5.6 Exploring these questions requires a consideration of the strengths and possible limitations of this tool and how it may be adapted for use with different groups of people. Using a reflexive approach requires an examination of the interplay between our own individual attitudes to the tool and participants' reactions. In the first few interviews, L+J were wary about how participants would react to requests to draw their networks. 'L', who has long been interested in social networks, had advocated introducing the tool, and was enthusiastic about its use. 'J' was concerned that the tool was a departure from our usual approach to interviewing and may come as a surprise to the participants. 'J' was also slightly sceptical about the tool's capacity to generate 'valid' data, given the potentially indeterminate and inconsistent meaning of 'closeness' across the four domains comprising the sociogram, and across the participant cohort. He was concerned that participants may challenge the tool on these grounds, and that the research team's rationalisation of the sociograms may fail to offer the reassurance required. Certainly, we were both aware that our pen and paper mapping tool may appear basic, even childish 'Blue Peter-ish'. This concern points to the 'intellectualism' normally associated with academic research, and the importance of apparent sophistication for the legitimation of the research process, especially when interviewing professionals and those in positions of seniority (Mikecz 2012). 'A', who was new to the research team, and had not been involved in the earlier round of interviews, had fewer pre-conceived ideas about the participants, and fewer concerns about using the sociogram. Nevertheless, our awareness of sociograms as a widely used tool in network research may still have led us to under-estimate the methodological challenges associated with their use. In the next sections we explore more of these challenges.
The Meaning of Ties6.1 Using a visualisation tool raises questions about 'the processes by which participants make decisions about the representation of their networks' (Heath at al 2009: 645). Including a sociogram in the interview process enabled us to observe how participants talked about the meaning of particular ties. It was apparent that relationships between different alters were being compared for their relative closeness - some people were regarded as 'extremely close' others as simply 'close'. It is also apparent that participants move alters around in relation to others, hence the importance of using a pencil so they may 'promote or demote' one contact in relation to another (Hogan et al 2007: 129). This deliberation was probably made more complicated because we had decided to use a 7 concentric circle model. On reflection, we probably gave them too many choices about where to locate alters. Looking at the completed sociograms, see Colyn's for example, most participants had not used all 7 circles.
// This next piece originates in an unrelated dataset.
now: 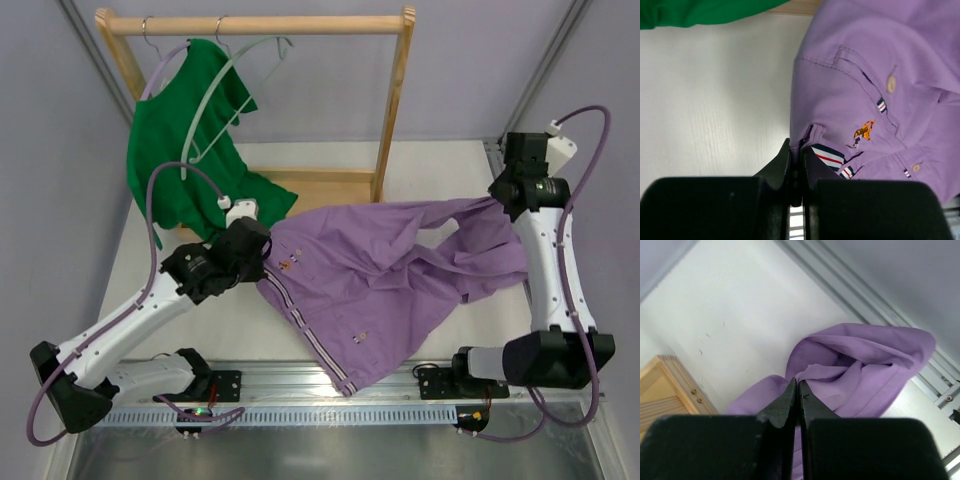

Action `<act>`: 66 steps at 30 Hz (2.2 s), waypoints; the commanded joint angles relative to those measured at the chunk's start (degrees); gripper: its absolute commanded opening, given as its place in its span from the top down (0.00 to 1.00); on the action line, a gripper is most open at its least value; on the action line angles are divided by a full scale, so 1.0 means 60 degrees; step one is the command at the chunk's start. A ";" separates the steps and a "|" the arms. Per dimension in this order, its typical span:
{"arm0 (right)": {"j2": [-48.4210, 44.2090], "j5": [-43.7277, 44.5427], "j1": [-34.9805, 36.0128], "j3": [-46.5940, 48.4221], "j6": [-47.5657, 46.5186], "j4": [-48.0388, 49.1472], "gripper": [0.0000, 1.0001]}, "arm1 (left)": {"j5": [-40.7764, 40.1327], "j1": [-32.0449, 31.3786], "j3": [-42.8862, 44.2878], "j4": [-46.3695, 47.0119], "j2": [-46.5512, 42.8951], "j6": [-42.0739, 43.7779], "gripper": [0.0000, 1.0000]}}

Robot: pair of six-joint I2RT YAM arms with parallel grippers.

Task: Place the trousers on the hanger
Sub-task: Fold the trousers

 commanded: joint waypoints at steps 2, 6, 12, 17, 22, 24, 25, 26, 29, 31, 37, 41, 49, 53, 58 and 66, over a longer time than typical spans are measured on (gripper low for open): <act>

6.2 We found that the material act of visual representation confronted our participants with fundamental questions about the nature of their relationships with significant alters in a manner not experienced through the medium of talking alone. Simone tried to differentiate categories of friendship:
So in terms of friendship I have my acquaintances, they are people that it's nice to meet every now and then. Or with the MBA, we celebrated 10 years of graduation last year, we got all together It was really nice, and I consider them as my friends, although we don't really have so much track of what's going on. Maybe I would put acquaintances here.
6.3 Positioning friends, family and acquaintenances in such a visual and material manner may imply a ranking or ordering of the importance of relationships. Some participants resisted this way of representing their social connections.This is particularly well illustrated by Gilles:
You know I'm not sure I am very comfortable with this...Have you read Milan Kundera? he said this very interesting thing in one of his books that you cannot say that you love someone more than someone else And I don't think I want to put like a note, a grade that is what I'm doing here on people.
6.4 Participant deliberations about the nature of their relationships, and the positions allocated to particular alters within the sociograms, were often transparent, as they tended to talk through their ties, sharing anecdotes about particular relatives or friends. As Crossley (2010) notes, qualitative interviews frequently uncover the 'story' of a network of relationships.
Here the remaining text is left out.